Mühendis oğlum Namık. Nasıl özledim seni. Torunlarımı… Özledim yahu. Hele küçük torunumu hiç görmedim. İki yaşına bastı galiba. Nasıllar acaba? Dedelerini özlemezler mi torunlarım? Namık beni özlemez mi? Önceleri birkaç kuruş gönderirdi. Unuttu mu nedir? Şimdi onu da göndermez oldu.
"Pencereden kar geliyor…"
Siz döşemelerin, duvarların arasından gelen karı bilmezsiniz oğlum. Göstermedim size onu. Gönlünüzce bir hayat yaşatamadımsa da soğuktan titretmedim sizi. Kendim titredim durdum çok zamanlar. Sokaklarda çaresizlik içinde ağladığım olmuştur. Üşüyüp gözyaşı döktüğüm olmuştur. Ama siz nerden bileceksiniz bunu. Bilse bilse Şerife bilirdi. Dedin mi ki Şerife; "Şu adamla evlenmeyeydim" dedin mi ki hiç, kendi kendine de olsa.
Kızım Ferhunde, sen de mi unutuverdin babacığını. Duydum, sarraflığa başlamış kocan. Satmış eski dükkanı, yeni bir dükkan almış. Ama neden yazmıyorsun hiç. Ben veremedim sana istediğin hayatı. Gücüm yetmedi. Hiç olmazsa okuttum ya sizi. "Sokaklarda satıcılık yapma baba. Utanıyorum." Derdin hep. Mecburdum buna kızım. Ben kendimi harap edercesine çalışmayaydım, nasıl okurdunuz? Aç yattığım zamanlar dönüvereydim köye. Sen Üniversiteyi bitirebilir miydin?
Kızmayın babanıza evlatlarım. Babam bana hiç gelecek veremedi. Verecek durumu yoktu. Ben kendim için bir şey kazanmadım. Size yarın hazırladım yapabildiğimce. Siz sıfırdan başlamıyorsunuz benim gibi. Tahsiliniz, mesleğiniz var. Sizden isteğim özletmeyin kendinizi. Gelin ara sıra bre evlatlarım. Utanmayın babanızdan. Zaten kaç günlük ömrüm kaldı. Yaşım yetmişbeş. Çöküverdim ama. Yılların yorgunluğu sarıvermiş her yanımı.
"Pencereden kar geliyor…"
Gelsin. Ah Şerife, sen olsaydın. Sobanın üzerinde fokur, fokur kaynarken çaydanlık, keskin çay kokusu yayılırken odaya, sohbet etseydik, unutturaydın yalnızlığımı.

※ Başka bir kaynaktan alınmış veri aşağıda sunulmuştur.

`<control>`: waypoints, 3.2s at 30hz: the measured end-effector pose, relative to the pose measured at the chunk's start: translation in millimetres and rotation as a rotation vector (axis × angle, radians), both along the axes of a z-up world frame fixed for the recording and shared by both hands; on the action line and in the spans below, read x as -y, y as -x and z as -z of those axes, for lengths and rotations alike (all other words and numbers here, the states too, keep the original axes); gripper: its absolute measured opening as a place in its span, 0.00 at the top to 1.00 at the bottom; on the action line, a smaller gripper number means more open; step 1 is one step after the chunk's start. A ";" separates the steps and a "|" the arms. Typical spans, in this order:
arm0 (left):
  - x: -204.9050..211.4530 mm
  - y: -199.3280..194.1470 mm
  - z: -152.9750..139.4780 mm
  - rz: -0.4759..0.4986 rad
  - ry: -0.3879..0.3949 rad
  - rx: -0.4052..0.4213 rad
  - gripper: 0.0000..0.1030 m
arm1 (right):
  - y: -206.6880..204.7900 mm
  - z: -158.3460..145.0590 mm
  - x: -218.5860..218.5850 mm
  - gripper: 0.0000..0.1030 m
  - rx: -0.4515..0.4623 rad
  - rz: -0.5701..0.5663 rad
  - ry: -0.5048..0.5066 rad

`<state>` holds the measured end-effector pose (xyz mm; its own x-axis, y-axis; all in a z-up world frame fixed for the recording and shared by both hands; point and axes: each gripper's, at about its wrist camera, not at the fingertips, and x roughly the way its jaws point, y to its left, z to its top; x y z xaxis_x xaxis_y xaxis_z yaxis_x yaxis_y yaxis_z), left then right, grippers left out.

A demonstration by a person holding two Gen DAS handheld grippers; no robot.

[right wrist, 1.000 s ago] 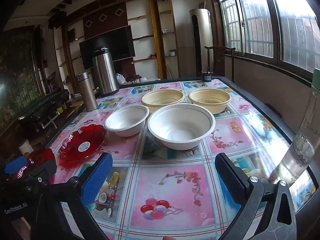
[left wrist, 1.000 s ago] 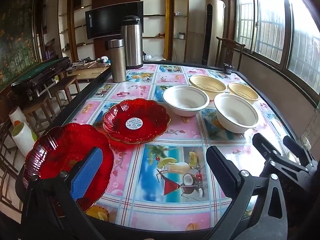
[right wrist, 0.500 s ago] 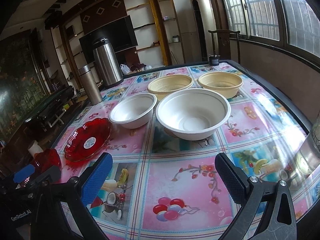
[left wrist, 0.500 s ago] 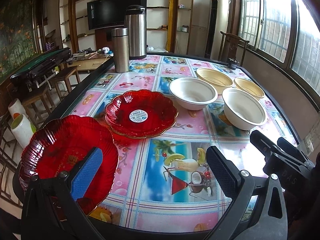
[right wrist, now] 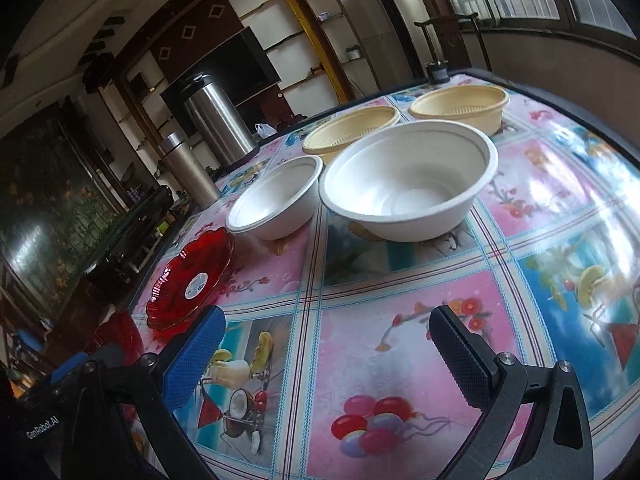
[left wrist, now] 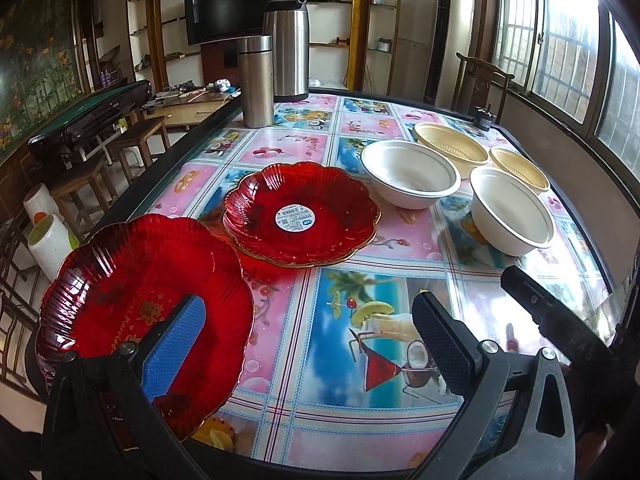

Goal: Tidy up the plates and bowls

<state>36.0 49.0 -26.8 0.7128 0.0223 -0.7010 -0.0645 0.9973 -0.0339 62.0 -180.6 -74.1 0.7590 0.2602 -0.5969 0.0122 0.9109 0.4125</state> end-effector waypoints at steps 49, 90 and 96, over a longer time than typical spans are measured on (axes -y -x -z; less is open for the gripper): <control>-107.6 -192.3 0.7 -0.024 0.143 -0.489 0.00 | -127.2 32.3 -58.6 0.09 -0.263 -0.276 -0.445; -112.9 -191.5 50.3 -0.042 0.205 -0.521 0.84 | -157.0 63.6 -99.7 0.93 -0.437 -0.286 -0.540; -113.5 -186.5 49.0 -0.056 0.195 -0.477 0.87 | -155.9 62.3 -103.3 0.93 -0.423 -0.284 -0.526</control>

Nesin be Mevlüt. Topraktan geldin. Ömür boyo uğraştın. Aha işte gidiyorsun toprağa. Ne ömrün kaldı şurda. Bir gün mü gördün ? Hayatta en tatlı günlerimi düşünüyorum da, çocukken çamurla oynadığım günler geliyor aklıma.
“ Pencereden kar geliyor...”
Yağ bre kar, yağ. Doya doya yağ. Örtüver istersen şu ihtiyar dünyayı. Yalnızları, çaresizleri örtüver gitsin. Aylardır haber alamadım çocuklarımdan. Atalarıyım ben onların. Neden aramazlar? Niçin yazmazlar? Halbuki ben mektup yazdıydım onlara. Düşünmezler mi hiç? Bir ihtiyar babamız var bizim. Ne yer, ne içer, öldü mü, kaldı mı? Diye. Gidip ayaklarına mı kapanayım? Eldeki avuçtaki tükendi artık. Hiç dilenmedim ben. Çocuklarımdan bile isteyemem. Onların düşünmeleri lazım değil mi?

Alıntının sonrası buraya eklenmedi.